#### [Instructions to follow]
From the listing below, copy only the lines from the line that contains "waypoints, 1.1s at" to the line that contains "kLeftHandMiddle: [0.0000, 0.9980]", counting those two lines as part of the copy.

#### [Provided material]
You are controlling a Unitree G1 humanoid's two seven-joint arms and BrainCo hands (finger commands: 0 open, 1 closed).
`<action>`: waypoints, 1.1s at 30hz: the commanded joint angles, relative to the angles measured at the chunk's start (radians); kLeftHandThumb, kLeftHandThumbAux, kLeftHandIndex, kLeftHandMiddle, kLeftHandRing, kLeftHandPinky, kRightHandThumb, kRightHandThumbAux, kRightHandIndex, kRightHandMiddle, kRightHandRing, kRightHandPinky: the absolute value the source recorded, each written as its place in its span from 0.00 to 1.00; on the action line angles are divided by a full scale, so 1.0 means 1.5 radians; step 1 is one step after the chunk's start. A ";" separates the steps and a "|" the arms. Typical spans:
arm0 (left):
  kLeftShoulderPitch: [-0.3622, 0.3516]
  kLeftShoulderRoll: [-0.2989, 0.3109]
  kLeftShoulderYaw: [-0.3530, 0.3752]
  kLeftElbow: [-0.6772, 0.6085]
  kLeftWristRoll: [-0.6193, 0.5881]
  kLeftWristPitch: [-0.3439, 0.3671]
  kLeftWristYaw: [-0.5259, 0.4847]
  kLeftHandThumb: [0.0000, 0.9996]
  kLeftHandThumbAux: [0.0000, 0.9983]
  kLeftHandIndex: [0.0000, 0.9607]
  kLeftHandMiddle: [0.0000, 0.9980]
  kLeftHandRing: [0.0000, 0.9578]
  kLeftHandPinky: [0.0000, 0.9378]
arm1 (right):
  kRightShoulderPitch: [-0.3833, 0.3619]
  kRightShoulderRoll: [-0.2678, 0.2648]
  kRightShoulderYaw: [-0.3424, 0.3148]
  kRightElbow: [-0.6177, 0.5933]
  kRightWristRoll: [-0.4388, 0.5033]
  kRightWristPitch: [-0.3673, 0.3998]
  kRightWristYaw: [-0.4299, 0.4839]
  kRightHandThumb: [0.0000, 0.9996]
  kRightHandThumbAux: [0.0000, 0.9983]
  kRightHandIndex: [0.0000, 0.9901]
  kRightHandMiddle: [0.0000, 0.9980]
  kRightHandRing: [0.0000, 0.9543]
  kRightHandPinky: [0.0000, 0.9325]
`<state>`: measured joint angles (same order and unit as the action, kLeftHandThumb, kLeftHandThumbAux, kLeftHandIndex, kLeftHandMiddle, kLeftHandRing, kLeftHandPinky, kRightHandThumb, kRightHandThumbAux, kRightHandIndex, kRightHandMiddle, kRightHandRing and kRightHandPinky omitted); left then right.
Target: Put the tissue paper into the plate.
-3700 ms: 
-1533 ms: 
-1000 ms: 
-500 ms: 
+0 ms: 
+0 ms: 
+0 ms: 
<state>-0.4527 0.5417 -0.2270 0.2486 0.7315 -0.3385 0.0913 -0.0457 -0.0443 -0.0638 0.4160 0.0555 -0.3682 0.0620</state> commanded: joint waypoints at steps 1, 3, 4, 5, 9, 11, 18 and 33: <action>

#### [Written answer]
`<action>`: waypoints, 1.1s at 30hz: the commanded joint angles, relative to the angles measured at the chunk's start (radians); kLeftHandThumb, kLeftHandThumbAux, kLeftHandIndex, kLeftHandMiddle, kLeftHandRing, kLeftHandPinky, kRightHandThumb, kRightHandThumbAux, kRightHandIndex, kRightHandMiddle, kRightHandRing, kRightHandPinky: the absolute value the source recorded, each written as its place in its span from 0.00 to 1.00; on the action line angles are divided by a full scale, so 1.0 means 1.5 radians; step 1 is one step after the chunk's start. A ";" separates the steps and a "|" the arms. Typical spans:
arm0 (left):
  kLeftShoulderPitch: [-0.3622, 0.3516]
  kLeftShoulderRoll: [-0.2989, 0.3109]
  kLeftShoulderYaw: [-0.3530, 0.3752]
  kLeftElbow: [-0.6772, 0.6085]
  kLeftWristRoll: [-0.6193, 0.5881]
  kLeftWristPitch: [-0.3439, 0.3671]
  kLeftWristYaw: [-0.5259, 0.4847]
  kLeftHandThumb: [0.0000, 0.9996]
  kLeftHandThumbAux: [0.0000, 0.9983]
  kLeftHandIndex: [0.0000, 0.9607]
  kLeftHandMiddle: [0.0000, 0.9980]

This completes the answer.